In generale, chi scrive si assume sempre la grande responsabilità di comunicare un immaginario: quel che è scritto entra a far parte delle cose che esistono, sia pure su un piano immaginativo e temporaneo (quello della credulità di chi legge). Bisogna darsi una buona ragione per accettare questa responsabilità. La mia ragione nasceva dall’idea che negli anni di cui racconto ci sia stato qualcosa di buono e di bello che è andato distrutto o si è perso. Volevo scrivere una storia che raccontasse la dissoluzione lasciando spazio a diverse prospettive, soprattutto a quella poco rappresentata dei familiari di chi ha scelto la lotta armata. Avevo in un certo senso nostalgia del loro punto di vista.
M.R.: Veniamo ora alla mimesi linguistica, operata in alcuni casi mirati (ad esempio l’amica casertana di Teresa, o la nonna friulana di Caterina). Scelta coraggiosa, questa, sulla scia di Verga (ma anche di Natalia Ginzburg…), che talora sfocia nel discorso indiretto libero, come appare in questo passo dove ci si riferisce proprio all’amica casertana della protagonista:
Quella scuoteva la testa: figlia mia vedi che tu sei proprio un caso disperato, non tieni proprio coraggio. Non ne teneva neppure lei. Infatti alla fine è tornata a Caserta, che è come dire che ha rinunciato a partire. ( p. 117)
Dicci qualcosa di più: io credo che sia una solida dimostrazione di consapevolezza dei propri mezzi.
E.R.: Volevo una sola voce, quella di Caterina, e la volevo capace di parlare anche a nome dei personaggi che popolavano la sua vita. Cercavo una voce credibile però, non un ventriloquo che giocasse con le parole.

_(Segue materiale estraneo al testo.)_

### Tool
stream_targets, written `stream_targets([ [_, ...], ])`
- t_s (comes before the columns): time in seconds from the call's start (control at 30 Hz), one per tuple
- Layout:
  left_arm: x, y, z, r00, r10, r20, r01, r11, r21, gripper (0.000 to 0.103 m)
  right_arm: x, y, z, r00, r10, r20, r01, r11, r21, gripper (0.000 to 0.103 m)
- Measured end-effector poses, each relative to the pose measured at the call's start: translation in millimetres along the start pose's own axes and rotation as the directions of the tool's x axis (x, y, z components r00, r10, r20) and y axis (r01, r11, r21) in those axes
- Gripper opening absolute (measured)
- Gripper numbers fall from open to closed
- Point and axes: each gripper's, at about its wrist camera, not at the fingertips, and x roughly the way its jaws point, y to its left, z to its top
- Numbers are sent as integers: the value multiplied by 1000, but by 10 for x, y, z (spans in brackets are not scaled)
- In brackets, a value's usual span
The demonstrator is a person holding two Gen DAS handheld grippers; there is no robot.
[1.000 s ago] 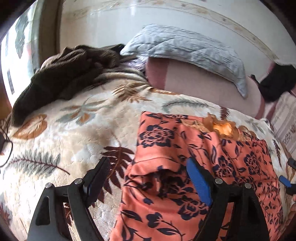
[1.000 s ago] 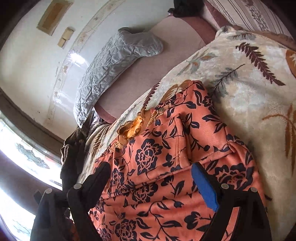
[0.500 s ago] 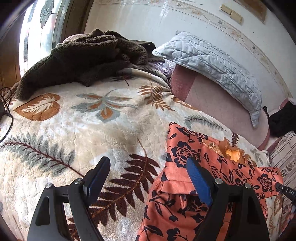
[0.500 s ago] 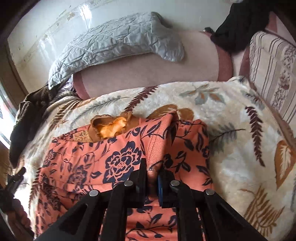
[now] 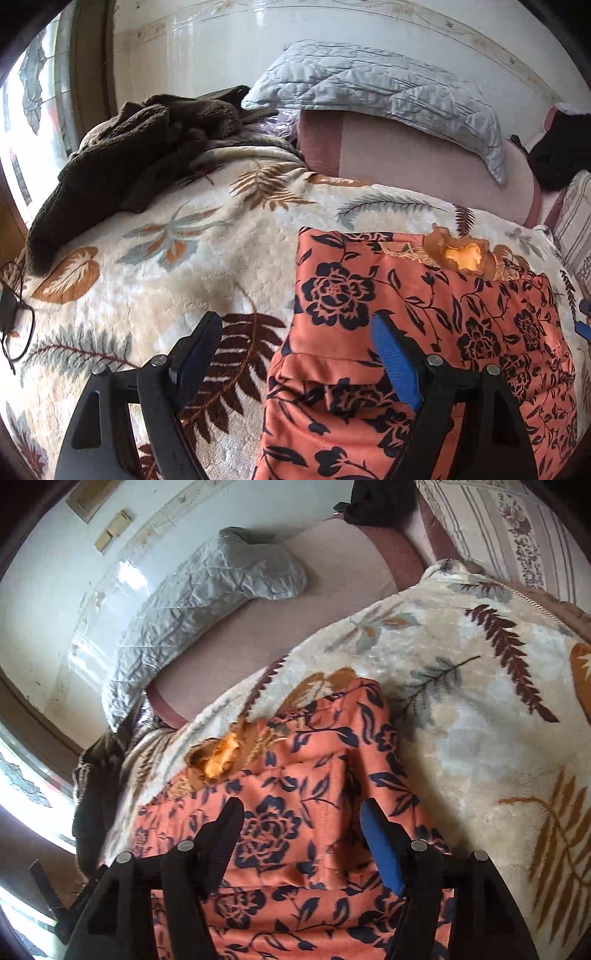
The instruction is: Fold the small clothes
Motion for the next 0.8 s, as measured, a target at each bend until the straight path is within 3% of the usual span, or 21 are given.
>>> stream_targets([
  [0.1, 355, -63, -34, 993, 45, -106, -40, 998, 46, 83, 161, 93, -13, 984, 167, -59, -165, 985, 50, 71],
  [0.13, 549, -76, -80, 978, 79, -191, -66, 995, 73, 83, 266, 69, -47, 976, 202, -83, -197, 978, 74, 81],
  [0.17, 671, -55, -133, 966, 93, -240, -77, 994, 77, 84, 413, 2, -96, 974, 179, -136, -167, 981, 98, 87],
  [0.2, 641, -11, -141, 975, 66, -212, -58, 997, 42, 84, 559, -108, -142, 977, 105, -188, -82, 989, 126, 85],
  [0.23, 576, 15, -128, 979, 62, -193, -57, 998, 27, 84, 593, -196, -160, 979, 106, -176, -78, 984, 159, 77],
  [0.37, 304, 23, -47, 997, 31, -68, -30, 999, 19, 84, 368, -67, -49, 981, 175, -89, -165, 980, 113, 83],
  [0.43, 467, -48, -81, 991, 72, -114, -64, 995, 77, 84, 457, -67, 0, 974, 207, -94, -197, 974, 108, 86],
  [0.47, 642, -59, -139, 979, 96, -181, -78, 992, 101, 84, 578, -120, 4, 979, 166, -121, -154, 983, 103, 87],
  [0.5, 731, -10, -181, 975, 75, -211, -60, 995, 76, 87, 720, -216, -13, 980, 103, -170, -86, 991, 105, 86],
  [0.53, 687, 75, -163, 979, 38, -202, -35, 999, 18, 87, 741, -280, -22, 983, 99, -156, -81, 990, 119, 81],
  [0.63, 411, 318, -108, 986, 20, -165, -32, 997, -69, 86, 420, -101, -6, 987, 134, -88, -126, 988, 88, 83],
  [0.8, -107, 669, -279, 989, 14, -149, -28, 995, -92, 86, -248, 44, -381, 985, 137, -101, -142, 989, -36, 83],
])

La naturalezza della sua voce è stata la vera difficoltà formale della scrittura, l’ho risolta lasciando che Caterina distillasse un po’ del mio lessico familiare: il tratto che abbiamo in comune, infatti, è una famiglia variegata e polidialettale. Il suo flusso verbale porta sulla scena l’intera costellazione familiare e su questa varietà di timbri si fonda l’intimità del dialogo con Michele; e se Michele ascolta, saprà riconoscere i suoi.
M.R.: Ultima domanda. Nel libro citi le scarpe di Gusella (un must per i bambini milanesi della mia generazione), la Girella Motta, gli zoccoli del Dottor Scholl, il K-way, il Tempo delle mele…: hai fatto un corso intensivo di Anni Settanta, tu che in quegli anni sei nata?
E.R.: Tornare a quegli anni è stata la parte divertente del lavoro, ha animato discussioni con amici e parenti, con lo stupore di chi scova in soffitta abiti, lettere o vinili che non ricordava di avere. Sono nata nel 1971, non è stato difficile trovare una misura d’equilibrio perché non inventavo un’epoca, l’avevo vissuta: perciò credo di non aver corso il rischio di creare un’ambientazione surreale in cui ci fossero solo oggetti o rimandi agli anni in cui la storia si svolgeva. Le nostre case erano piene di oggetti che appartenevano ai decenni precedenti, ascoltavamo canzoni, guardavamo film prodotti anche diversi anni prima. Insomma: amarcord, sì, ma con prudenza.